**Work to be completed**
Repeat exactly the lines from the line containing "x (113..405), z" to the last line of the listing, including both.
*-*-*
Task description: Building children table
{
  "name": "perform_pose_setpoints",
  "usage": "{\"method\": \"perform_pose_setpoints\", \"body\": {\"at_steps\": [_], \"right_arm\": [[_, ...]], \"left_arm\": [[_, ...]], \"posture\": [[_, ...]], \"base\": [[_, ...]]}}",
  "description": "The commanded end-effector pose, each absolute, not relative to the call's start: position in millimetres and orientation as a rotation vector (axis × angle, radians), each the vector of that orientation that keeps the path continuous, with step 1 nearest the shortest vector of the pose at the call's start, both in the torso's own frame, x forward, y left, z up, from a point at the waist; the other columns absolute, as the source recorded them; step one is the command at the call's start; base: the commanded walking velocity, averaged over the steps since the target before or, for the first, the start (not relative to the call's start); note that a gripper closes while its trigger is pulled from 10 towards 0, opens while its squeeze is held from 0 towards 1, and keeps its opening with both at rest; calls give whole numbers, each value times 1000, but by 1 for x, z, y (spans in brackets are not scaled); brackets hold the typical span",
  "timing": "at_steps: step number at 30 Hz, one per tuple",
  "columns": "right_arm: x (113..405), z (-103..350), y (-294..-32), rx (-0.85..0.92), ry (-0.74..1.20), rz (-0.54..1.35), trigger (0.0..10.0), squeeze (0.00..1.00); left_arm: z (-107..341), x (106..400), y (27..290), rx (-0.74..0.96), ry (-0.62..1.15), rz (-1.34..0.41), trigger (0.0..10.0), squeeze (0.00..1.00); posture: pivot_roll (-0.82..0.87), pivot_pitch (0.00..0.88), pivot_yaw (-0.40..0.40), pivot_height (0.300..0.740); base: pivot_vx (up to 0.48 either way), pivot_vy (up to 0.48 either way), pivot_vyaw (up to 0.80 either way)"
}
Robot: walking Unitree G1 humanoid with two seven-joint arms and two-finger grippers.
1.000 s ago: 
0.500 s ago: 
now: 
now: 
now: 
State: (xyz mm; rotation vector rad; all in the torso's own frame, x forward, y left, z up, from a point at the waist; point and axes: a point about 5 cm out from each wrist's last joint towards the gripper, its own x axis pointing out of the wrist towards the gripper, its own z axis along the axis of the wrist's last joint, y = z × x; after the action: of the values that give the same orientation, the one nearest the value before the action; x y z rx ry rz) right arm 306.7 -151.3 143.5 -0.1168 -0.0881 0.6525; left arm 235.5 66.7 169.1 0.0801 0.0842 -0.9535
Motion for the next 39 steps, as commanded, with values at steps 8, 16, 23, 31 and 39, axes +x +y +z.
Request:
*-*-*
**Answer**
  "columns": "right_arm: x (113..405), z (-103..350), y (-294..-32), rx (-0.85..0.92), ry (-0.74..1.20), rz (-0.54..1.35), trigger (0.0..10.0), squeeze (0.00..1.00); left_arm: z (-107..341), x (106..400), y (27..290), rx (-0.74..0.96), ry (-0.62..1.15), rz (-1.34..0.41), trigger (0.0..10.0), squeeze (0.00..1.00); posture: pivot_roll (-0.82..0.87), pivot_pitch (0.00..0.88), pivot_yaw (-0.40..0.40), pivot_height (0.300..0.740); base: pivot_vx (up to 0.48 either way), pivot_vy (up to 0.48 either way), pivot_vyaw (up to 0.80 either way)"
}
Robot: walking Unitree G1 humanoid with two seven-joint arms and two-finger grippers.
1.000 s ago: 
0.500 s ago: 
now: 
now: 
now: 
State: (xyz mm; rotation vector rad; all in the torso's own frame, x forward, y left, z up, from a point at the waist; point and axes: a point about 5 cm out from each wrist's last joint towards the gripper, its own x axis pointing out of the wrist towards the gripper, its own z axis along the axis of the wrist's last joint, y = z × x; after the action: of the values that give the same orientation, the one nearest the value before the action; x y z rx ry rz) right arm 306.7 -151.3 143.5 -0.1168 -0.0881 0.6525; left arm 235.5 66.7 169.1 0.0801 0.0842 -0.9535
Motion for the next 39 steps, as commanded, with values at steps 8, 16, 23, 31 and 39, axes +x +y +z.
Request:

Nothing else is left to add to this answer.